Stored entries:
####################

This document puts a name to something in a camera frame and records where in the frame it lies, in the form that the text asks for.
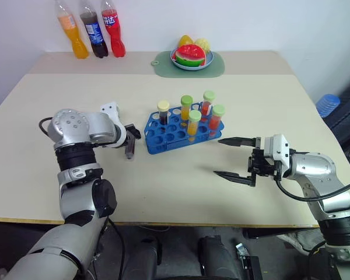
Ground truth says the black equipment case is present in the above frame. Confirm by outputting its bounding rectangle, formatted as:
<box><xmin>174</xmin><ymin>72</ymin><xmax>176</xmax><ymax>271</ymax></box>
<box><xmin>323</xmin><ymin>78</ymin><xmax>350</xmax><ymax>176</ymax></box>

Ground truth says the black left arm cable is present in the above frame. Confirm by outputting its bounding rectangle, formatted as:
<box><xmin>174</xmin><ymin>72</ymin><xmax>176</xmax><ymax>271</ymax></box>
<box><xmin>38</xmin><ymin>116</ymin><xmax>55</xmax><ymax>138</ymax></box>

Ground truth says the cola bottle blue label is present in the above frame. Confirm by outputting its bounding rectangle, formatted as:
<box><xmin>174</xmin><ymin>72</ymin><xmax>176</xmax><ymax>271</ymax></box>
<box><xmin>79</xmin><ymin>0</ymin><xmax>109</xmax><ymax>59</ymax></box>

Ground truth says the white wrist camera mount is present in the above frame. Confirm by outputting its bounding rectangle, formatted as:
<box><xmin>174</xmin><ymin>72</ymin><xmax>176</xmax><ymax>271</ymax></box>
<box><xmin>263</xmin><ymin>134</ymin><xmax>294</xmax><ymax>177</ymax></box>
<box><xmin>100</xmin><ymin>101</ymin><xmax>128</xmax><ymax>148</ymax></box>

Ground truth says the green cap orange test tube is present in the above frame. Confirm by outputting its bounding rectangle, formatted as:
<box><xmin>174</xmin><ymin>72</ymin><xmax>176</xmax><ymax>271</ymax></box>
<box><xmin>180</xmin><ymin>94</ymin><xmax>194</xmax><ymax>121</ymax></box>
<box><xmin>187</xmin><ymin>110</ymin><xmax>202</xmax><ymax>143</ymax></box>

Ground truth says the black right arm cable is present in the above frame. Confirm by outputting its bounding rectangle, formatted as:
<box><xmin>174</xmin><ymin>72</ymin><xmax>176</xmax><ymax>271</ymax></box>
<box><xmin>275</xmin><ymin>162</ymin><xmax>350</xmax><ymax>202</ymax></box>

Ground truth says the white sneaker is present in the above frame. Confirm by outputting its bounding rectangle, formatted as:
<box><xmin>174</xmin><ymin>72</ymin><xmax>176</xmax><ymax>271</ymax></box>
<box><xmin>279</xmin><ymin>227</ymin><xmax>327</xmax><ymax>258</ymax></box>

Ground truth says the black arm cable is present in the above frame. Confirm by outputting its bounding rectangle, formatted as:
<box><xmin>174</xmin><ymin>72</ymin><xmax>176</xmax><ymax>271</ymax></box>
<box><xmin>275</xmin><ymin>162</ymin><xmax>350</xmax><ymax>202</ymax></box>
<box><xmin>38</xmin><ymin>116</ymin><xmax>55</xmax><ymax>138</ymax></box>

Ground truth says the green cap red test tube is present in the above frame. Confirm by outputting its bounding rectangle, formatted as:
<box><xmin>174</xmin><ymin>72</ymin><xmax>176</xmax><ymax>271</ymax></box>
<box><xmin>208</xmin><ymin>104</ymin><xmax>226</xmax><ymax>138</ymax></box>
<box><xmin>201</xmin><ymin>90</ymin><xmax>216</xmax><ymax>116</ymax></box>

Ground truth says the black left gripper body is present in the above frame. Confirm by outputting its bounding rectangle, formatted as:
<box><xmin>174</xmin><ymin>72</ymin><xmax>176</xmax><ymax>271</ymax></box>
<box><xmin>123</xmin><ymin>124</ymin><xmax>138</xmax><ymax>141</ymax></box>

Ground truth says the light blue plate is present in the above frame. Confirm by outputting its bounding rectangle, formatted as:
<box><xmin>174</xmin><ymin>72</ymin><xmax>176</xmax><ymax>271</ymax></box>
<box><xmin>170</xmin><ymin>48</ymin><xmax>215</xmax><ymax>72</ymax></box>

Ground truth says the black box metal clip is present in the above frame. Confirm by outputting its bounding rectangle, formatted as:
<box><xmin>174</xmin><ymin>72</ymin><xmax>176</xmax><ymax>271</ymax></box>
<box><xmin>235</xmin><ymin>243</ymin><xmax>264</xmax><ymax>280</ymax></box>

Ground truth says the blue test tube rack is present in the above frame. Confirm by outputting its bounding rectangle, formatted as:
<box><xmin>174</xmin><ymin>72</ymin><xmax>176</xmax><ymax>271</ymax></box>
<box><xmin>142</xmin><ymin>102</ymin><xmax>225</xmax><ymax>155</ymax></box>

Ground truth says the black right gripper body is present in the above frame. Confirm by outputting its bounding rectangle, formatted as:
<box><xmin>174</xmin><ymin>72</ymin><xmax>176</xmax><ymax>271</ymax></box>
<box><xmin>247</xmin><ymin>136</ymin><xmax>282</xmax><ymax>188</ymax></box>

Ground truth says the orange soda bottle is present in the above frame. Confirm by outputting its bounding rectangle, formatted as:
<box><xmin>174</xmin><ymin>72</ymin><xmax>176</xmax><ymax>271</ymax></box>
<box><xmin>54</xmin><ymin>0</ymin><xmax>90</xmax><ymax>60</ymax></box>

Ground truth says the black cable under table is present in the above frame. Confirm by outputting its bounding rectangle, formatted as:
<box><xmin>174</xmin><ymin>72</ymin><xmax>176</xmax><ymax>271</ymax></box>
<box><xmin>106</xmin><ymin>217</ymin><xmax>127</xmax><ymax>280</ymax></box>

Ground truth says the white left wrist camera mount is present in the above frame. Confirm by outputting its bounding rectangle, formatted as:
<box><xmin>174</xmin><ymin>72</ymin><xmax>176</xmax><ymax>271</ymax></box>
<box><xmin>100</xmin><ymin>101</ymin><xmax>128</xmax><ymax>148</ymax></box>

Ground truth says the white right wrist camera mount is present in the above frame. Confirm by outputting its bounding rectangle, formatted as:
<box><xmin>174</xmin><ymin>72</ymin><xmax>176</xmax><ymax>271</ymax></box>
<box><xmin>263</xmin><ymin>134</ymin><xmax>294</xmax><ymax>177</ymax></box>

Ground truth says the red soda bottle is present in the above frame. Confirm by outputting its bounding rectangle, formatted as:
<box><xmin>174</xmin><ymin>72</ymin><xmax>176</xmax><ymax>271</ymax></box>
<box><xmin>100</xmin><ymin>0</ymin><xmax>127</xmax><ymax>58</ymax></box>

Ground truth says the dark rounded shape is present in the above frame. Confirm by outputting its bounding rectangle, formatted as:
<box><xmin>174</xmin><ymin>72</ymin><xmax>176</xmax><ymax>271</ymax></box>
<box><xmin>197</xmin><ymin>235</ymin><xmax>240</xmax><ymax>280</ymax></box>
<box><xmin>124</xmin><ymin>236</ymin><xmax>162</xmax><ymax>280</ymax></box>

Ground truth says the toy watermelon slice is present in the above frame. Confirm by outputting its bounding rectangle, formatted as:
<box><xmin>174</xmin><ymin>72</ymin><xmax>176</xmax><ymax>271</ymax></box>
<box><xmin>174</xmin><ymin>43</ymin><xmax>208</xmax><ymax>68</ymax></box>

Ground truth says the yellow cap dark test tube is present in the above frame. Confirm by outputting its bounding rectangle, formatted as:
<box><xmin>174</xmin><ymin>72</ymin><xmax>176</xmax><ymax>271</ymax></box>
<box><xmin>157</xmin><ymin>100</ymin><xmax>171</xmax><ymax>127</ymax></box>

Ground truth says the green cutting mat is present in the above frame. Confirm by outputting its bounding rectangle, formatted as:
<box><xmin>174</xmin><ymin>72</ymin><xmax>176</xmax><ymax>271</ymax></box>
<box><xmin>150</xmin><ymin>50</ymin><xmax>226</xmax><ymax>79</ymax></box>

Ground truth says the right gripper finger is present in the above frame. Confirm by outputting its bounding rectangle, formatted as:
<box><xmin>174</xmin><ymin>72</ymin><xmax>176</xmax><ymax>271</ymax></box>
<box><xmin>213</xmin><ymin>170</ymin><xmax>253</xmax><ymax>187</ymax></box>
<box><xmin>217</xmin><ymin>136</ymin><xmax>256</xmax><ymax>148</ymax></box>

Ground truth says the pale yellow toy fruit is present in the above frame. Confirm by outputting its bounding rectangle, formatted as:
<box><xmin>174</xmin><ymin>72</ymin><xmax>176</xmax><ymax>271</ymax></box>
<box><xmin>194</xmin><ymin>37</ymin><xmax>212</xmax><ymax>54</ymax></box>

####################

Of all the lines in the entries, count those with the string "mount", and report only that number.

# Answer section
3